Despite calls to cut deficit spending, there are open wallets for gun safety. Nationally, calls to reign in federal spending continue, as evidenced by the short-term debt-limit extension passed by the U.S. House of Representatives on Wednesday, as reported by USA Today. Nevertheless, Gallup reports that 82% of Americans favor an increase in government spending for mental health programs for young people, while 79% favor increased government spending to train police officers, first responders and school officials on armed attack response.
Gallup also reported that Americans were willing to open the federal wallet to the tune of $4 billion to hire 15,000 additional police officers (70%), and spend another $30 million to help schools develop emergency response plans (69%).
Gun, ammunition and magazine bans receive only modest support. Most Americans favor banning civilians from possessing armor-piercing bullets (67%), but were less enthusiastic about reinstating a ban on assault weapons (60%) or limiting ammunition magazines to 10 rounds or less (54%), suggesting they did not see a clear connection between these items and gun violence.
Gun control is not a priority by a wide margin. However, when asked what measures should be given priority to prevent future school shootings, respondents said upgrading school security and the mental health system was a priority over gun control by over a two-to-one margin (65%). Priority for laws restricting the sale of guns and ammunition trailed at 30%, while those who had no opinion registered at 6%.
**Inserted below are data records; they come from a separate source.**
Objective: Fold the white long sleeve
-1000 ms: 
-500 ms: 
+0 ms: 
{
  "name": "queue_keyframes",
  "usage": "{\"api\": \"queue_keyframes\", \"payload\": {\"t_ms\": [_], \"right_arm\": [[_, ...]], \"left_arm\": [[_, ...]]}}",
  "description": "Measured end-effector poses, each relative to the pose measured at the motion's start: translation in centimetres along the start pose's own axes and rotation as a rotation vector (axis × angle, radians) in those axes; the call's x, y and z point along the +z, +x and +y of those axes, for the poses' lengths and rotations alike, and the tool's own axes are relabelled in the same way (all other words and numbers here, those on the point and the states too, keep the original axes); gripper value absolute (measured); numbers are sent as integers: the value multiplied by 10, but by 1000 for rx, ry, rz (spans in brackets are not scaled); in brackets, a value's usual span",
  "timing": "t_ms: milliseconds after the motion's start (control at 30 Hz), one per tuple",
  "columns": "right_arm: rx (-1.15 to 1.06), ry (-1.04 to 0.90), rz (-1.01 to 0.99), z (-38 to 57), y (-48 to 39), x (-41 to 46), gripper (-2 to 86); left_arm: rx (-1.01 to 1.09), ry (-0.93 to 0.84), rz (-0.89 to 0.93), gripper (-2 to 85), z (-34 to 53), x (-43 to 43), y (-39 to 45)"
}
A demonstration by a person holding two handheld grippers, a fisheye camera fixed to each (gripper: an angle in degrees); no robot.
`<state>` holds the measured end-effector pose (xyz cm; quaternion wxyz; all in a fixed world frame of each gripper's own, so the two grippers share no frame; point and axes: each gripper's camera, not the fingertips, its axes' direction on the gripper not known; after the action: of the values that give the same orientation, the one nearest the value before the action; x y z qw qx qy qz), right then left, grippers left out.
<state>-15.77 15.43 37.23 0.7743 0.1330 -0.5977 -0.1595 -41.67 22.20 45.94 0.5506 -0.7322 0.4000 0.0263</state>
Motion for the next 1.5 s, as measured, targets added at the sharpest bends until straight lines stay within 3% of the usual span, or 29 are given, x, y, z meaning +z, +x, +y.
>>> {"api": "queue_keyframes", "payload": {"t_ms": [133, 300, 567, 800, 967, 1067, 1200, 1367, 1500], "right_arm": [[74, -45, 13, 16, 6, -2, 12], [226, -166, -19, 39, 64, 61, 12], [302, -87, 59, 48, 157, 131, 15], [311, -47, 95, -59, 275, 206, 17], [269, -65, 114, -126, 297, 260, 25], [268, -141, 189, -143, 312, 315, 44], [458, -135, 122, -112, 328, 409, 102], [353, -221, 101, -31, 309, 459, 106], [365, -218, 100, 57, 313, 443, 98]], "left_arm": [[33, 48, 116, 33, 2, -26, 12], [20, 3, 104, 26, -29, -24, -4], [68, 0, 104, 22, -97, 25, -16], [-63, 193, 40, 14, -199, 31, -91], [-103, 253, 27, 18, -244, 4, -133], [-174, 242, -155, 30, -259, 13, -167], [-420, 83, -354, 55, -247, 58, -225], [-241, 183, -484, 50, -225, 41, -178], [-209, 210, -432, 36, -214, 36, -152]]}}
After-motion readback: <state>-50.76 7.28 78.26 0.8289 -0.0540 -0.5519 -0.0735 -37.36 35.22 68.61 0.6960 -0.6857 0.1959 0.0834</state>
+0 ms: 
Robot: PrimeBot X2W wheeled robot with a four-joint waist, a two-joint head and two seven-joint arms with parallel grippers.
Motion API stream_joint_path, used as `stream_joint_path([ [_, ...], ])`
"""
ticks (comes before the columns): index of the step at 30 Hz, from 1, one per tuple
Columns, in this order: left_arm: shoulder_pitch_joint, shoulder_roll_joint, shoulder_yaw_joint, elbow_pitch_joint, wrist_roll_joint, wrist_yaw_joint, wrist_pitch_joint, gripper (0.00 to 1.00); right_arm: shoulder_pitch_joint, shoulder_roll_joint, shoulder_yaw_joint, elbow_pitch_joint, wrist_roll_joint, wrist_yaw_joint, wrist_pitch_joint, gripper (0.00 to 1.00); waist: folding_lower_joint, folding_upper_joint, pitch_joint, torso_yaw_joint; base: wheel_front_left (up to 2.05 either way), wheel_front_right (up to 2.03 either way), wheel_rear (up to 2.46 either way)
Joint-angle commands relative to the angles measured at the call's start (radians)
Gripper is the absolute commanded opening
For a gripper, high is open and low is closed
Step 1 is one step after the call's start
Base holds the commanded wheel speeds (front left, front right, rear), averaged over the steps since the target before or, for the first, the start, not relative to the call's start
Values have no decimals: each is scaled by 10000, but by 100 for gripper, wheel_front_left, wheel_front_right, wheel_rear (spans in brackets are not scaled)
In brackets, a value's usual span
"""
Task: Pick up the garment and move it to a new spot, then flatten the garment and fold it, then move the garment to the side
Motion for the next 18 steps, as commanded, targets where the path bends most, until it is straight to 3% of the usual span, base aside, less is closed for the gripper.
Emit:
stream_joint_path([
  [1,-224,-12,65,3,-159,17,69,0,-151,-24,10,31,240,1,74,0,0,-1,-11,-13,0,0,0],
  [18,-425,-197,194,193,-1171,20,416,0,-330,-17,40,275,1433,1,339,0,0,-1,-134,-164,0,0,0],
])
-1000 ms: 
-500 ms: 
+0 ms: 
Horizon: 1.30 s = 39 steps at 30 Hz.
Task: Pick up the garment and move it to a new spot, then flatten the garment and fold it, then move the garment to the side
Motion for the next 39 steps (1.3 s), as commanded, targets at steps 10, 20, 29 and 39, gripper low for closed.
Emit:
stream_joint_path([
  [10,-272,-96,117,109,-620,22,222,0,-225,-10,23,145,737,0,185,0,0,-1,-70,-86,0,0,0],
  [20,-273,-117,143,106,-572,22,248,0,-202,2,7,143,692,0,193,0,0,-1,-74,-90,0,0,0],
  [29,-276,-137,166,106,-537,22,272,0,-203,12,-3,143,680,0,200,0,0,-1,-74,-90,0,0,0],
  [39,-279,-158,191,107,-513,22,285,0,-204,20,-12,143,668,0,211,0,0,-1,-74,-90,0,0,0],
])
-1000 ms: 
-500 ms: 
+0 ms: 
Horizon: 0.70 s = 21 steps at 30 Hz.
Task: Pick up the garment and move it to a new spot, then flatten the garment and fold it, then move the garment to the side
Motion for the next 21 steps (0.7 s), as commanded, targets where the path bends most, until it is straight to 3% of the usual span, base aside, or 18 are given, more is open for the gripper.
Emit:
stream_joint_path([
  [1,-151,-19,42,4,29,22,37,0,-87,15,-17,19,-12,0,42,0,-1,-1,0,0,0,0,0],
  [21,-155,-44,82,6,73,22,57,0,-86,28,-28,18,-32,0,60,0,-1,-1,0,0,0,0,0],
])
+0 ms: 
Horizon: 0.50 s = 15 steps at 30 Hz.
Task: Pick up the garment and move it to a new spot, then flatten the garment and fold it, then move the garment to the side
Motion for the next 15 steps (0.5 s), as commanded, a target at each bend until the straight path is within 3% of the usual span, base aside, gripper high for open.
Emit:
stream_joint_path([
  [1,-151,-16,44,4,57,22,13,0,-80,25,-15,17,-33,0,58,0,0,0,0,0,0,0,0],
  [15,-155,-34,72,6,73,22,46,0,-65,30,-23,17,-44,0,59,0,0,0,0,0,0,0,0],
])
The Gallup pollsters concluded that:
If Congress is looking to public opinion for what to pass first, the poll indicates background checks, stiffer penalties on straw purchasers, bans on armor-piercing bullets, and more funding for police, school security, and mental health programs would face little public resistance. On the other hand, other gun control measures, such as bans on so-called assault weapons and high-capacity magazines, might not only be difficult to get through Congress, but hard to sell to Republicans and independents. At the very least, Congress needs to make sure that any action taken on guns is seen as supplemental to meaningful school security and mental health policy reforms, not a substitute for it.